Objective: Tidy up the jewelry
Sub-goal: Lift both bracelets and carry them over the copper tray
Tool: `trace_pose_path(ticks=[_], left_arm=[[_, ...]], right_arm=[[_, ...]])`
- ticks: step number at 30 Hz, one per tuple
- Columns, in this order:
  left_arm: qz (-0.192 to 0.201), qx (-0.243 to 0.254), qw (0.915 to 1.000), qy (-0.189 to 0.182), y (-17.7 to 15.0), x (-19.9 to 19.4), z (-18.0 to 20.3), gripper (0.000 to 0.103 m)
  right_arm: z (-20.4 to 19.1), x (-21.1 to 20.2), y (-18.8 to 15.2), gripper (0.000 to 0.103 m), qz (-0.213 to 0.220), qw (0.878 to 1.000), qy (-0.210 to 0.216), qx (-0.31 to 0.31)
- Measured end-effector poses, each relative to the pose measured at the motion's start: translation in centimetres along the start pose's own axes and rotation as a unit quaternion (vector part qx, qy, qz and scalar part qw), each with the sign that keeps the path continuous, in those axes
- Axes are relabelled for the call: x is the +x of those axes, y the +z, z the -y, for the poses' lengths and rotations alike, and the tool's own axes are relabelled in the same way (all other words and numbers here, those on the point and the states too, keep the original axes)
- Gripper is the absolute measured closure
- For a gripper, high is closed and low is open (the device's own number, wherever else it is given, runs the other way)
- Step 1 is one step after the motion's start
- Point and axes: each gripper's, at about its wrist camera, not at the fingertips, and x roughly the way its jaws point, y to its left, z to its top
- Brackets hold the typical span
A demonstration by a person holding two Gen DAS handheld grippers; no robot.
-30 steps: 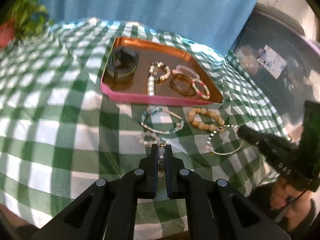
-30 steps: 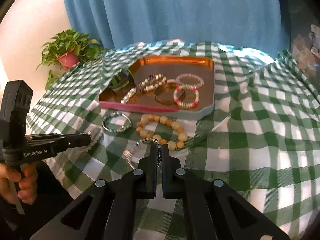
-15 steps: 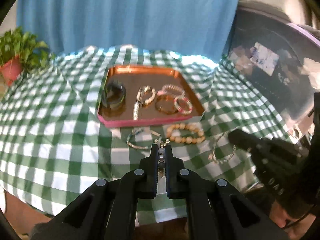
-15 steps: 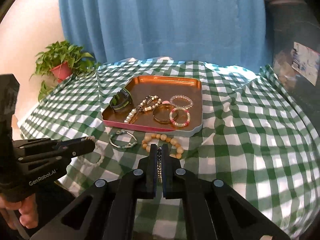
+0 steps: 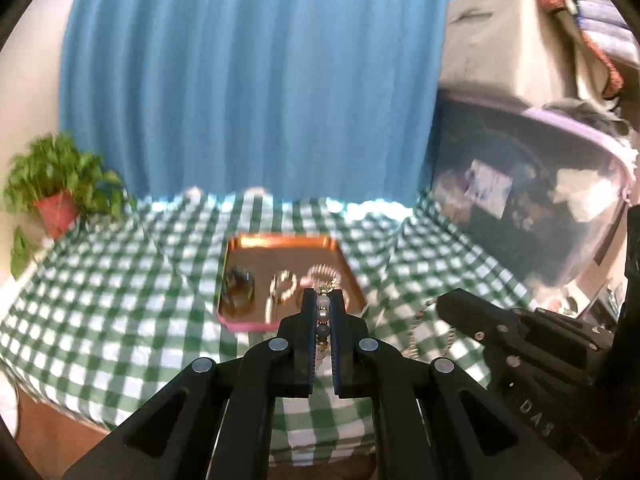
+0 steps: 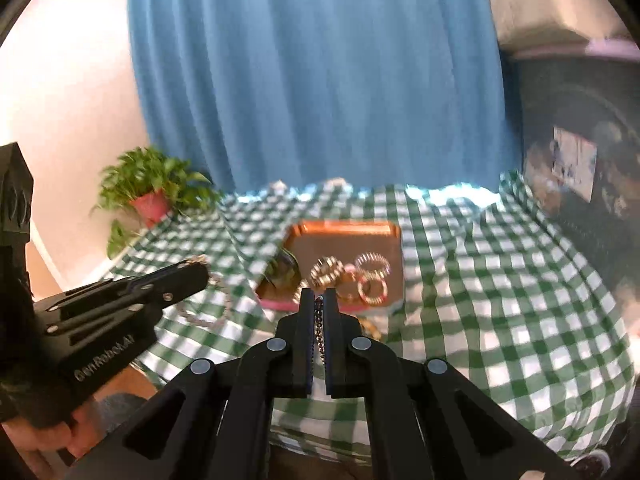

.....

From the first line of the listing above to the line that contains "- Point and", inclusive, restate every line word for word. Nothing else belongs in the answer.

• _EXPECTED ANSWER_
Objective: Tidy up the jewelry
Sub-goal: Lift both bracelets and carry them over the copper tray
Tool: `trace_pose_path(ticks=[_], left_arm=[[_, ...]], right_arm=[[_, ...]])`
- ticks: step number at 30 Hz, one per tuple
- Columns, in this order:
  left_arm: qz (-0.192 to 0.201), qx (-0.243 to 0.254), qw (0.915 to 1.000), qy (-0.189 to 0.182), y (-17.7 to 15.0), x (-19.9 to 19.4), z (-18.0 to 20.3), gripper (0.000 to 0.103 m)
  right_arm: z (-20.4 to 19.1), x (-21.1 to 20.2), y (-18.8 to 15.2), gripper (0.000 to 0.103 m), qz (-0.213 to 0.220), qw (0.878 to 1.000), qy (-0.210 to 0.216), qx (-0.31 to 0.31)
- Measured end-effector poses, each relative to the pose measured at the motion's start: translation in centimetres along the start pose's own axes and rotation as a unit quaternion (vector part qx, qy, qz and scalar part qw), each with the sign that keeps the path continuous, in those axes
- Axes are relabelled for the call: x is the +x of those axes, y the +z, z the -y, for the poses' lengths and rotations alike, and the tool's own axes are relabelled in the same way (all other words and numbers here, those on the point and the states too, keep the original axes)
- Gripper is the absolute measured closure
- For a gripper, high is closed and low is open (the device's own number, wherever else it is given, runs the other way)
- Step 1 is one step after the motion's start
- Point and axes: each gripper's, at about its wrist camera, not at the fingertips, and x roughly the way its jaws point, y to its left, z to its top

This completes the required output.